> WHAT IS EXPECTED: In the records below, find the line with "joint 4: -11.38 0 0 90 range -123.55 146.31" and the line with "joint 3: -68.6". Print both exactly, along with every line between them, and no other line.

> RECORDS SHOWN:
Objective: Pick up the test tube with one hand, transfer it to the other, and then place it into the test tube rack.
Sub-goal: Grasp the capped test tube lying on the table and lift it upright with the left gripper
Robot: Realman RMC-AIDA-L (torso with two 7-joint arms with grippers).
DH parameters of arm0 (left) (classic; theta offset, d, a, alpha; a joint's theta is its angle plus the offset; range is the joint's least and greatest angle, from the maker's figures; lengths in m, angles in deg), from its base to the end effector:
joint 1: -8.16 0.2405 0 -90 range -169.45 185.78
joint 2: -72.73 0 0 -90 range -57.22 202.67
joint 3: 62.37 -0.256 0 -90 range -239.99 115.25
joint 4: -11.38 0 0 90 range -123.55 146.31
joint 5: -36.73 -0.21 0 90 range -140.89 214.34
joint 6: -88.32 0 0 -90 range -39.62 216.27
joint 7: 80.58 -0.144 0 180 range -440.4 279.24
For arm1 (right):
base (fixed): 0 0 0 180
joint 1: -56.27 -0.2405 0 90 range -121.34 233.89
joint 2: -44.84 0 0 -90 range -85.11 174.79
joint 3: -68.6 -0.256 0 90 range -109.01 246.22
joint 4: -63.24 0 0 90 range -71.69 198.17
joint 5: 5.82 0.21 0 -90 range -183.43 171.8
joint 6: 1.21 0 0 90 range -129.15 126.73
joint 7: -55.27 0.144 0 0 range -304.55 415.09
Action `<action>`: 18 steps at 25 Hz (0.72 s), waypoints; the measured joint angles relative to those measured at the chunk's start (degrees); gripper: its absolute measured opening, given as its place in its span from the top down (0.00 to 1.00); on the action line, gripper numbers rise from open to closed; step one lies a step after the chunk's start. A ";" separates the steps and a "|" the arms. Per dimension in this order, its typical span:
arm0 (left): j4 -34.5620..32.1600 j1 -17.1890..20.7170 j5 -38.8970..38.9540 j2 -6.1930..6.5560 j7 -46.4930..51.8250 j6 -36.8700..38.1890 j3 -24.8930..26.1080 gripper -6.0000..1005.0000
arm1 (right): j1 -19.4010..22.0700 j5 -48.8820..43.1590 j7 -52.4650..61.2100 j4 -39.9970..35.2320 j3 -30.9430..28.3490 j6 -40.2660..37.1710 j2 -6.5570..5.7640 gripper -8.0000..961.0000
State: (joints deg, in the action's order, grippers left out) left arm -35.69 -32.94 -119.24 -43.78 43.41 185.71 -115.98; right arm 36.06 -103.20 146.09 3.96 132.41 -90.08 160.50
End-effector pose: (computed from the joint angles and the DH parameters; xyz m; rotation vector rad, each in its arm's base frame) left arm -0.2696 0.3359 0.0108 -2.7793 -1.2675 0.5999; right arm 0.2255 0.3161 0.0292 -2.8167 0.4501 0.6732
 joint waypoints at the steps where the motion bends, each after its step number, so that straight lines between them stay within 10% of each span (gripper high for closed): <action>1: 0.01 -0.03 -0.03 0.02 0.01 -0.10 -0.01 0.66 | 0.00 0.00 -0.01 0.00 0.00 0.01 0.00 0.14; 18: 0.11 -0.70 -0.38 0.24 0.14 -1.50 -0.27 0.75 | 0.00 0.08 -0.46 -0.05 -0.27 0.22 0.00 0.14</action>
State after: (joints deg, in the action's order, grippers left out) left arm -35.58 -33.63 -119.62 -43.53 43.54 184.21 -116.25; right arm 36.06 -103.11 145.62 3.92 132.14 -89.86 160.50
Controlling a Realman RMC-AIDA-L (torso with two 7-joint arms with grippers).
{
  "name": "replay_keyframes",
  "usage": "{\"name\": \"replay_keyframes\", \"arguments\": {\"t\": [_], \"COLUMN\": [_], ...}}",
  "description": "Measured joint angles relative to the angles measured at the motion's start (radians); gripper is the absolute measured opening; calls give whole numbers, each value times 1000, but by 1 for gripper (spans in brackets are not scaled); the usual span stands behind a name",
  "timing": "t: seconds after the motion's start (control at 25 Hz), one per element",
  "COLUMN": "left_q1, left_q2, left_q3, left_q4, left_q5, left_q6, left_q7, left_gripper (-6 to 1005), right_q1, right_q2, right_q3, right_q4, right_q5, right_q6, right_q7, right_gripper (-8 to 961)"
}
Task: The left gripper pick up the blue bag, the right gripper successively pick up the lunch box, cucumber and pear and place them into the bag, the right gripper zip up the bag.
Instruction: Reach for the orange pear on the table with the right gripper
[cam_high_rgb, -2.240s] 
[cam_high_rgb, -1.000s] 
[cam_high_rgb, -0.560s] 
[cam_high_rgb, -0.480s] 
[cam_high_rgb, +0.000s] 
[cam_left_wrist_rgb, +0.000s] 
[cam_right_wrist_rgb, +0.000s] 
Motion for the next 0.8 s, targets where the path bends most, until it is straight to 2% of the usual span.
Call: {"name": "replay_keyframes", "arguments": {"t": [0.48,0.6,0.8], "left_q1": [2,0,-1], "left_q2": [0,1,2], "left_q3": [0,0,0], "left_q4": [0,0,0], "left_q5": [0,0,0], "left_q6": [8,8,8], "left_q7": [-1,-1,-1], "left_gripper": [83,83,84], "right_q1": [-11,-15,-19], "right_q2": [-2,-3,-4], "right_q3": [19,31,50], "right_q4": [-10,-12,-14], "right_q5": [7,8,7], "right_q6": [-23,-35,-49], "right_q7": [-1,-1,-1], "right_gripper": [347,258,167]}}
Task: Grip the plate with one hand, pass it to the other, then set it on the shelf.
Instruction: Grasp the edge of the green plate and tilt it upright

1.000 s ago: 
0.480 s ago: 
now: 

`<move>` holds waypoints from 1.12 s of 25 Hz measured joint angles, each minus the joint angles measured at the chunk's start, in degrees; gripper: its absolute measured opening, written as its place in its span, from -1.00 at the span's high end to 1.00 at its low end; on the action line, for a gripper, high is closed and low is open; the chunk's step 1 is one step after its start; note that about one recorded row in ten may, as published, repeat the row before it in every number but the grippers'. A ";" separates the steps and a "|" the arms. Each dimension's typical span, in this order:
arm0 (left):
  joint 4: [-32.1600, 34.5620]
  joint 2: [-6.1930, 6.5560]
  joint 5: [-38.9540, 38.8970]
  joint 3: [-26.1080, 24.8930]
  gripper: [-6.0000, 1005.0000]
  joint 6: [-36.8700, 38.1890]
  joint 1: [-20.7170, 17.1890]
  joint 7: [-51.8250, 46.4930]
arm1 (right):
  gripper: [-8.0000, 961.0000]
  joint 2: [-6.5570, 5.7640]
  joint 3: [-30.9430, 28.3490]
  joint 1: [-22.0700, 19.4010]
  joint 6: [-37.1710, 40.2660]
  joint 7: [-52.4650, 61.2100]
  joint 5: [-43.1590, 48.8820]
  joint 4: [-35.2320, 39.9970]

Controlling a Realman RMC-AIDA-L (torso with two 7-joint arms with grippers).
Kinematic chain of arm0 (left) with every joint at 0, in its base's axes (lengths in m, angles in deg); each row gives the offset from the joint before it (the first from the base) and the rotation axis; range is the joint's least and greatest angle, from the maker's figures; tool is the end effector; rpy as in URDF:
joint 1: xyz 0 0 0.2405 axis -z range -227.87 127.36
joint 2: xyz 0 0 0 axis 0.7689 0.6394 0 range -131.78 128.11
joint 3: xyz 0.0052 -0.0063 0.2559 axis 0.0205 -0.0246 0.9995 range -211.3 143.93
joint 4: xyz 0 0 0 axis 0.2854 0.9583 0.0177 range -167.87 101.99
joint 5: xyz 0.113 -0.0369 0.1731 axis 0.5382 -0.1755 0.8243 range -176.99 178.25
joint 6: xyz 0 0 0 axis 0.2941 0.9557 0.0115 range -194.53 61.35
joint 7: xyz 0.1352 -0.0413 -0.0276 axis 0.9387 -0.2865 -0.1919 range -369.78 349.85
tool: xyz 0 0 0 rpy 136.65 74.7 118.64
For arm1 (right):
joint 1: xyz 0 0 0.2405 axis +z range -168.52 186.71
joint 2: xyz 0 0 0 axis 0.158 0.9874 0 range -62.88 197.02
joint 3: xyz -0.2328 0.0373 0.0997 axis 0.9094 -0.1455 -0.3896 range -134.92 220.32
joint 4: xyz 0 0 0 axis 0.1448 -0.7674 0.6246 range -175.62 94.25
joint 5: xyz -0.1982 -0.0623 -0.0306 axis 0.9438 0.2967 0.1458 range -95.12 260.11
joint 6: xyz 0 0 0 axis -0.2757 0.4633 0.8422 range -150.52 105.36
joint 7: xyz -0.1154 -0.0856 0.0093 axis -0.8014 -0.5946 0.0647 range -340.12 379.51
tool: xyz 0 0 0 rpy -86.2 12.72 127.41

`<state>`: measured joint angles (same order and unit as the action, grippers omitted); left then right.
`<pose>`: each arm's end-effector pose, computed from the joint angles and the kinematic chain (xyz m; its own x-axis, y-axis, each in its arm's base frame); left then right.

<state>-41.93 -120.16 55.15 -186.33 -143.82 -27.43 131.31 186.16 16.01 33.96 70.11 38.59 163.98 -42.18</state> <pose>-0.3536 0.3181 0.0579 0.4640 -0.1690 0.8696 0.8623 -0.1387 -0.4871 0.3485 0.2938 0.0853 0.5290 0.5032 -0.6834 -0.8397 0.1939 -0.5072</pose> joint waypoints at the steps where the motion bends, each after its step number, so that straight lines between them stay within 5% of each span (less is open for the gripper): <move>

> SOLUTION:
joint 4: -11.38 0 0 90 range -123.55 146.31
joint 5: -36.73 -0.21 0 90 range -140.89 214.34
joint 6: -88.32 0 0 -90 range -39.62 216.27
joint 7: 80.58 -0.144 0 180 range -440.4 279.24
For arm1 (right):
base (fixed): 0 0 0 180
joint 1: -56.27 -0.2405 0 90 range -121.34 233.89
joint 2: -44.84 0 0 -90 range -85.11 174.79
joint 3: -68.6 -0.256 0 90 range -109.01 246.22

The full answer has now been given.